Enterprises could be exposing themselves to by increasingly relying on single sign-on (SSO) according to a new report from Doyensec, in collaboration with Teleport.

Although sold by identity providers (IdPs) for their convenience and security, SSO solutions can amplify the impact of breaches. The research shows these impacts can be significantly mitigated once additional layers of security are placed between the IdP and the linked applications and services.

"No SSO provider should be assumed to be secure," says Ev Kontsevoy, CEO at Teleport. "With SSO, if one individual's identity is compromised, you could be handing over the master key to the castle. SSO does offer considerable convenience, but unauthorized access to one individual's credentials exposes every platform and service for which that individual has privileges. Without additional defense in place, SSO by itself does not thwart identity-based attacks."

Teleport worked with Doyensec to simulate IdP attack vectors ranging from full IdP compromise (affecting all IdP customers) to compromise of an IdP instance (affecting a specific company) through both privileged or unprivileged users. The latter is more common, with entry patterns used by attackers including social engineering, broad-based or spear phishing campaigns, bribing employees for 2FA codes, prompt-bombing, credential stuffing, session hijacking, password spraying, and access token leakage.

The potential impact of IdP compromise can include the theft of application and user data, impersonation of non-privileged and privileged users, spying on users and activity, downgrading of service provider security, and creation of new users and credentials.

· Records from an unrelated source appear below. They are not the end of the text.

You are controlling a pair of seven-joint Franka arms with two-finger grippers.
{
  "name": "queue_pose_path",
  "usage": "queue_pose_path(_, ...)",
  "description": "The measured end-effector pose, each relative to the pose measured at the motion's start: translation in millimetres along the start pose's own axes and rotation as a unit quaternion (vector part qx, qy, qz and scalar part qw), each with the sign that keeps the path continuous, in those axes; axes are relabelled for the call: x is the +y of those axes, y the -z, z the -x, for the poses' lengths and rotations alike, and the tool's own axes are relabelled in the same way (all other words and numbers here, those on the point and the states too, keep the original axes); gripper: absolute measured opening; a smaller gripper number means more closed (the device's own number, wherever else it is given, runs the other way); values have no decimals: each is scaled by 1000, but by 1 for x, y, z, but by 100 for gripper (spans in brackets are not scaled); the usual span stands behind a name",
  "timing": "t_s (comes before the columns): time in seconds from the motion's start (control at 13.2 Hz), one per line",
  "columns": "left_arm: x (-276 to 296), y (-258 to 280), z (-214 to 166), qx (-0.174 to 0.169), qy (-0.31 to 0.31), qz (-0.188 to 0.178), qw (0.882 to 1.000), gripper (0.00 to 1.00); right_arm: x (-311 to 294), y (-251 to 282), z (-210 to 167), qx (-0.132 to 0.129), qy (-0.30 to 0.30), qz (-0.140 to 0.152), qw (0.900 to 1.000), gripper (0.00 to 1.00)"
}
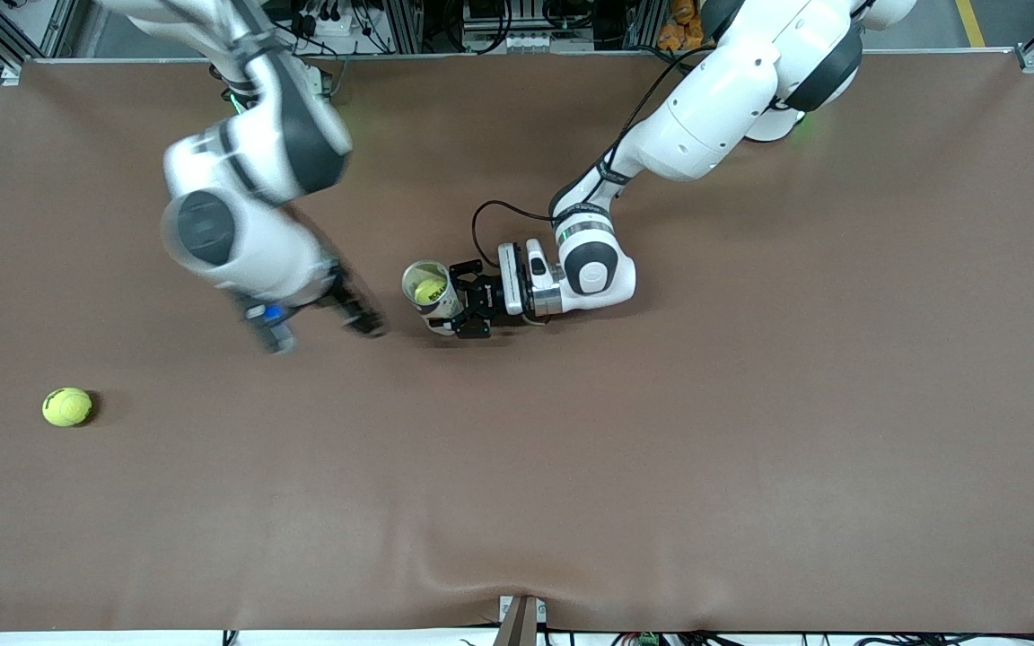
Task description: Insert tennis ball vertically with right arm
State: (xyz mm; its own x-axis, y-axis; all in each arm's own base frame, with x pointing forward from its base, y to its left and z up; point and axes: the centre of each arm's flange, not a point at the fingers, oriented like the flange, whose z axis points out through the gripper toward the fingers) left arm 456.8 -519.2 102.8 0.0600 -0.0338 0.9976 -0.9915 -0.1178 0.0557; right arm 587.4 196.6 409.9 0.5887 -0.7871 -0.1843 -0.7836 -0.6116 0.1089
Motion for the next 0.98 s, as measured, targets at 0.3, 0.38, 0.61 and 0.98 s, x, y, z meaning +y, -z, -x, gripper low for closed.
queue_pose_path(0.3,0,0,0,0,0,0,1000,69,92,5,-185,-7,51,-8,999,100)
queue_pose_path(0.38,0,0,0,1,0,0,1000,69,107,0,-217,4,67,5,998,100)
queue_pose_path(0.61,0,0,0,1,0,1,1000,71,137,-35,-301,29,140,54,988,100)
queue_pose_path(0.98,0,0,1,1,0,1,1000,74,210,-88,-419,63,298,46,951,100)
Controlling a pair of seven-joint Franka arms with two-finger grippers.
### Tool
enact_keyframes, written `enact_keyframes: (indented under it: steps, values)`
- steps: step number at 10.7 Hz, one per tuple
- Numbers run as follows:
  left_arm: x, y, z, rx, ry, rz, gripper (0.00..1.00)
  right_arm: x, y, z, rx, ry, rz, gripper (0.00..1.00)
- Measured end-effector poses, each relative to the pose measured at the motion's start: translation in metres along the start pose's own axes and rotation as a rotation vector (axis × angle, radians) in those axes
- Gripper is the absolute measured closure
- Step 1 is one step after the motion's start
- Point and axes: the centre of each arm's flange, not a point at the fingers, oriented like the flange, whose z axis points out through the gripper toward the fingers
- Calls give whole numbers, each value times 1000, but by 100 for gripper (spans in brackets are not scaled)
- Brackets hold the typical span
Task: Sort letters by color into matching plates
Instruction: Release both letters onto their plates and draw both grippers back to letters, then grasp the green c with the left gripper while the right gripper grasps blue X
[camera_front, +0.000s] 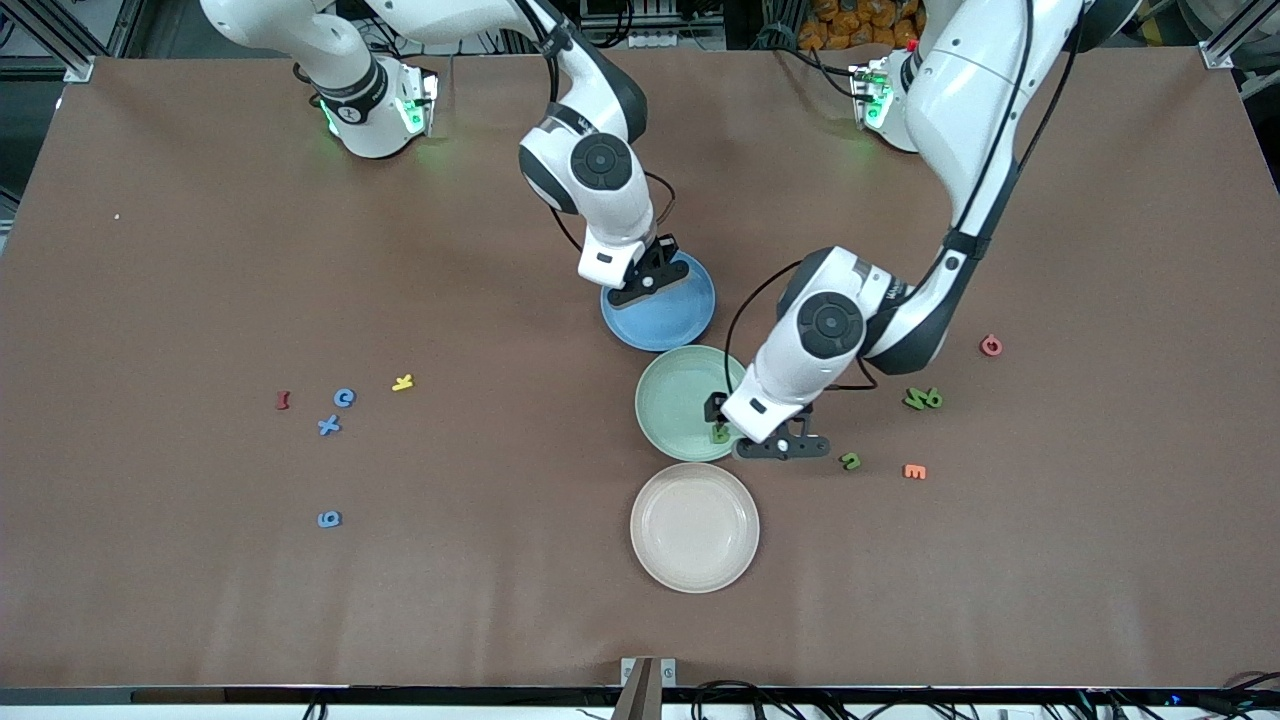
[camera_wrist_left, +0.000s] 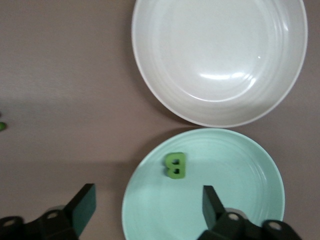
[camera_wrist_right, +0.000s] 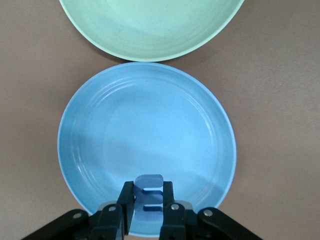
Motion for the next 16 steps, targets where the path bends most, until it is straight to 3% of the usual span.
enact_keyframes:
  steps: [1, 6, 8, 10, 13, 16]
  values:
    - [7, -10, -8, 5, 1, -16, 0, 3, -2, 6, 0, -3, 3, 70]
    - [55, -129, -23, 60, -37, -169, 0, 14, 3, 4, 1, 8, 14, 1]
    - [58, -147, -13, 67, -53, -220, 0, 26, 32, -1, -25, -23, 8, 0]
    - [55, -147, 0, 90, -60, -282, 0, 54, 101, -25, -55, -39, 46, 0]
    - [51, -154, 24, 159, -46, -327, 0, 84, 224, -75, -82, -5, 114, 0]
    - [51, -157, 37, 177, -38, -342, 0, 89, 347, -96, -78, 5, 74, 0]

"What's clear is that vulnerabilities in SSO and IdP platforms can have catastrophic impacts," says Luca Carettoni, CEO at Doyensec. "Applying a defense-in-depth security layer on top of service providers can significantly limit the outcomes of a successful SSO provider compromise and reduce the impact against the protected infrastructure. The configuration of the defense-in-depth layer is extremely important to a company’s overall defense posture."